Leadership Means Taking Ethical Responsibility
From today's Wall Street Journal (online subscription required):
Scrushy Is Convicted in Bribery CaseNaturally, he'll file an appeal. ButI'm guessing his Houdini days are over. When he talked his way out of a conviction last year, against all courtwatchers' odds, that was a surprise. This verdict isn't.
Prosecutors Savor Victory
Over HealthSouth Ex-CEO
After '05 Fraud Acquittal
By VALERIE BAUERLEIN
June 30, 2006; Page A3
HealthSouth Corp. founder Richard M. Scrushy was convicted of paying $500,000 in bribes in return for a spot on a state regulatory panel, a victory for the federal government a year and a day after it failed to pin a massive accounting fraud at the health-care company on him.

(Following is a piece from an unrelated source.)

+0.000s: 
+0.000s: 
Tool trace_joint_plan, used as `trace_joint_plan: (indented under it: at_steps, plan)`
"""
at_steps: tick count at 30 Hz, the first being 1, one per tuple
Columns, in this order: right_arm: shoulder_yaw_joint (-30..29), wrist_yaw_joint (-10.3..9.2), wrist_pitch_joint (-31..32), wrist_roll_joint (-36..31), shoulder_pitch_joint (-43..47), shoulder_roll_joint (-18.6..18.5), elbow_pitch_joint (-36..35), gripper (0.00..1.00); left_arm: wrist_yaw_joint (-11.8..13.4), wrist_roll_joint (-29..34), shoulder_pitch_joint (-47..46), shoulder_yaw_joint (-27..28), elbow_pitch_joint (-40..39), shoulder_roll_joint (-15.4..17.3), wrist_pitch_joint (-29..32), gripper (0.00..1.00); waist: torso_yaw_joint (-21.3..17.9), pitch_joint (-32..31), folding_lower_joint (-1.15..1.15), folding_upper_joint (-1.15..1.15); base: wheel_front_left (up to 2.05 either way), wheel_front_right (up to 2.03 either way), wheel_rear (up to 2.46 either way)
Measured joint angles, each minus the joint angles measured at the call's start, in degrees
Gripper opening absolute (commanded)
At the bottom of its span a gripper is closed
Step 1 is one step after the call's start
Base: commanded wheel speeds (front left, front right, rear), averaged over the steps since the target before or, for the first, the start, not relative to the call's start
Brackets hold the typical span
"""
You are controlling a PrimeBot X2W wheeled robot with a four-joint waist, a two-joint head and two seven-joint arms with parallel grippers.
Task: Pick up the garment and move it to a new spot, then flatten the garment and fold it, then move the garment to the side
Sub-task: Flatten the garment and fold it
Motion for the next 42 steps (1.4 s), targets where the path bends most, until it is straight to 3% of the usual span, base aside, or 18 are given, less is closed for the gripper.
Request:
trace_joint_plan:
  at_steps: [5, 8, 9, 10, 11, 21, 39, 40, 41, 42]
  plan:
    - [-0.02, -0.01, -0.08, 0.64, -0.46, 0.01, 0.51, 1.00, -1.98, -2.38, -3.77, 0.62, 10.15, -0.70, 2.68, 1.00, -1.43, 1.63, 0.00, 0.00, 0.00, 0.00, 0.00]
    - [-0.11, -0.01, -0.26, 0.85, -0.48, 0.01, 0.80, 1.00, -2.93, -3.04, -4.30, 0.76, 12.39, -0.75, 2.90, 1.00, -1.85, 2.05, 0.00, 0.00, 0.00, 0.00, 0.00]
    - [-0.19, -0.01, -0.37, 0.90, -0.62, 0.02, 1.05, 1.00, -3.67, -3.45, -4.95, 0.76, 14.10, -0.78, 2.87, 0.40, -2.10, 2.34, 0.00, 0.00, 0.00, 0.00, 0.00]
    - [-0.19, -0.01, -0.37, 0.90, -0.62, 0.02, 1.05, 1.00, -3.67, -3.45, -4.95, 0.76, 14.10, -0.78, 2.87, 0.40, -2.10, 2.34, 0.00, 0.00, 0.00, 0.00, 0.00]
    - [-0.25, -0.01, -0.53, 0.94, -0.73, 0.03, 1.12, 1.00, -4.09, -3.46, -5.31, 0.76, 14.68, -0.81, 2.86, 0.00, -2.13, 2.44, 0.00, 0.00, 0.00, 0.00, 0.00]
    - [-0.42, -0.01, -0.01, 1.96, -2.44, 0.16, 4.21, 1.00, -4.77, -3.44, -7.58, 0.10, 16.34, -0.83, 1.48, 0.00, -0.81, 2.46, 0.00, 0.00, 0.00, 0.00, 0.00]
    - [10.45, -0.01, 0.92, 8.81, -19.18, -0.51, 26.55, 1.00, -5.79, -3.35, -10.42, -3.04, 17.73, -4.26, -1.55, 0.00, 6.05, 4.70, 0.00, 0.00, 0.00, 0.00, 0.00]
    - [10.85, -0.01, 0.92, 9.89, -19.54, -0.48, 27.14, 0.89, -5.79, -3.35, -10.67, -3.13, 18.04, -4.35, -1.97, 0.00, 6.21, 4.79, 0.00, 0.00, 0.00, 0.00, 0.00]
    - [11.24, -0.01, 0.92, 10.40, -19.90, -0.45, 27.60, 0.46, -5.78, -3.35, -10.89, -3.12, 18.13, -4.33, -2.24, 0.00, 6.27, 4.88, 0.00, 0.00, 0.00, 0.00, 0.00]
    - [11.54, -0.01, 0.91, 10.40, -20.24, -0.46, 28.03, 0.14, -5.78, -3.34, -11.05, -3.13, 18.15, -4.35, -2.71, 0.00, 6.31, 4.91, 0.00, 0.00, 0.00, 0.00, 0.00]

The guilty verdict on all six charges against the 53-year-old Mr. Scrushy, including bribery, conspiracy and mail fraud, could put him behind bars for as long as 20 years, though the judge has wide discretion on sentencing. Prosecutors and defense lawyers are likely to argue over how to weigh factors such as Mr. Scrushy's background and the size of the contributions for which he was convicted. Sentencing isn't expected until this fall at the earliest.
The Montgomery, Ala., jury also convicted former Alabama Gov. Don Siegelman on 10 political-corruption-related counts, six of them linked to Mr. Scrushy. During the two-month trial, prosecutors alleged that Mr. Scrushy arranged two hidden $250,000 payments to a lottery campaign backed by Mr. Siegelman, who put the then-chief executive of HealthSouth on a board that approves hospital-construction projects. The charges weren't related to the accounting fraud.
It wasn't clear what swayed jurors after 11 days of deliberation, or ended a deadlock that emerged last week. Mr. Scrushy's defense team clearly failed to win over the jury with its strategy of comparing him to civil-rights icons who suffered injustice. In his closing argument, Fred D. Gray, who represented Rosa Parks when she was arrested in 1955 for refusing to give up her seat on a Montgomery bus, quoted a favorite Biblical passage of Martin Luther King Jr., adding that an acquittal of Mr. Scrushy would mean that "justice will run down like water and righteousness as a mighty stream."
Federal prosecutors denounced the rhetoric as a racially motivated attempt to influence the jury of seven African-Americans and five whites, the same composition as the jury that acquitted Mr. Scrushy last year. They alleged that Mr. Scrushy had used his money and power to gain political influence that helped fuel HealthSouth's growth. Mr. Scrushy was forced out at HealthSouth when the accounting fraud surfaced in 2003.
Charlie Russell, a spokesman for Mr. Scrushy, said the former HealthSouth CEO was "shocked" by his conviction.
This is a business and leadership blog. Leadership in my view requires ethical conduct. True, it's possible to be a very effective corrupt, destructive or even evil leader: history's pages are replete with examples. I don't claim to be perfect or to have led a perfect life, but the best thing for Mr. Scrushy to do is take his medicine, admit what he's done wrong, take responsibility and change his ways.
Prosecutor's do get things wrong, and what he's been accused of doing may not exactly correspond with whatever wrong he's done. But in the bigger picture, there doesn't seem to be any doubt he's been quite the accomplished crook. Now that he's been convicted, in spite of a very well financed defense, it's time to get a little more real and a bit more humble.
Leadership, of course, means not committing crimes in the first place. Scrushy's apparent failure to take personal responsibility says to me he's unreformed and unworthy of future leadership responsibility. Maybe he'll be exercising some leadership in the penitentiary courtyard.
In what looks like a growing theme for my recent writings, let's take another look at his crime: he was convicted of half a million in bribes to corrupt a regulatory agency. Rather blunt, but we all know that we in the business community have been buying regulatory access, through legal and some illegal menas, for a long time. We have the money; corporate profits are through the roof nationwide. Politicians want money and they write the rules. We make deals consumers don't see or understand, deals smaller competitors can't fight against because they lack our financial leverage and access to politicians.
We tell ourselves we have to do it to protect our shareholders and companies. But the regulatory, anti-competitive protection we buy (telecoms against net neutrality), the corruption we abet in the public sector. . . these things carry costs. Squelching inovation husst the larger economy and community; it 's the startups and renegades who fuel new innovation and industry creation. Corruption scandal after corruption scandal will eventually bring about anti-corporate backlash in the electorate: it's happened in American history before. I suppose, like Scrushy, we could decide to get away with all we can for as long as we can, but I think American business would better serve itself by taking a step back to think about the common good.
That, of course, would require leadership, and given the incentives we have in place for CEO's to maximize only short term profits, I doubt we'll reform until the need for change is mandated to us. Just like Scrushy, we'll be "shocked" at our (social and political) "conviction."